= Task item =
Wherever a picture sits, omit it. Output the rest of the listing exactly.

== The data ==

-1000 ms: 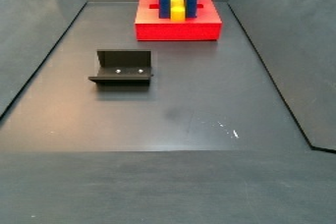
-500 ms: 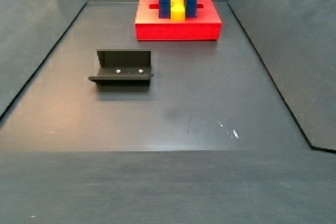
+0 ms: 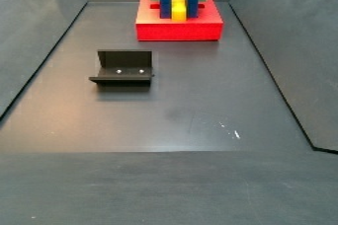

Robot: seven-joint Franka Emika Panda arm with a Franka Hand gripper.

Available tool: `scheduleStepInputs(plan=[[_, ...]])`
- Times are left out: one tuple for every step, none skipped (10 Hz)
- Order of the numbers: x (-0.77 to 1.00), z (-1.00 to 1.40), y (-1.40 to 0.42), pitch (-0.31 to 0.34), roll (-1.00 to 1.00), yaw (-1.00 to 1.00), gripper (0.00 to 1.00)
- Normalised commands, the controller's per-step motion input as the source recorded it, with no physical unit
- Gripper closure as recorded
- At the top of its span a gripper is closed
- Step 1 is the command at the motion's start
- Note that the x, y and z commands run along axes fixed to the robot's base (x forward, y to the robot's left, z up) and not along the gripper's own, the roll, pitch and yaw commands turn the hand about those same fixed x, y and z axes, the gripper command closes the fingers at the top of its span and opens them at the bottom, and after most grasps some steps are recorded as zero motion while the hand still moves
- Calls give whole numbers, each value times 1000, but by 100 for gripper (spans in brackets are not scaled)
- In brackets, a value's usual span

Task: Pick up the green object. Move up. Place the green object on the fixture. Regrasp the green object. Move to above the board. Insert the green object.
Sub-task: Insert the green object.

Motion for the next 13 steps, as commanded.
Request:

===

= The completed task =
-1000 ms: 
-500 ms: 
+0 ms: 

Robot: seven-joint Franka Emika Panda arm with a Franka Hand gripper.

Available tool: `scheduleStepInputs(plan=[[_, ...]])`
- Times are left out: one tuple for every step, none skipped (10 Hz)
- Order of the numbers: x (-0.77 to 1.00), z (-1.00 to 1.40), y (-1.40 to 0.42), pitch (-0.31 to 0.34), roll (-1.00 to 1.00), yaw (-1.00 to 1.00), gripper (0.00 to 1.00)
- Normalised commands, the controller's per-step motion input as the source recorded it, with no physical unit
- Gripper closure as recorded
- At the top of its span a gripper is closed
- Step 1 is the command at the motion's start
- Note that the x, y and z commands run along axes fixed to the robot's base (x forward, y to the robot's left, z up) and not along the gripper's own, the roll, pitch and yaw commands turn the hand about those same fixed x, y and z axes, the gripper command closes the fingers at the top of its span and opens them at the bottom, and after most grasps some steps are recorded as zero motion while the hand still moves
- Calls give whole numbers, each value times 1000, but by 100 for gripper (spans in brackets are not scaled)
- In brackets, a value's usual span

Task: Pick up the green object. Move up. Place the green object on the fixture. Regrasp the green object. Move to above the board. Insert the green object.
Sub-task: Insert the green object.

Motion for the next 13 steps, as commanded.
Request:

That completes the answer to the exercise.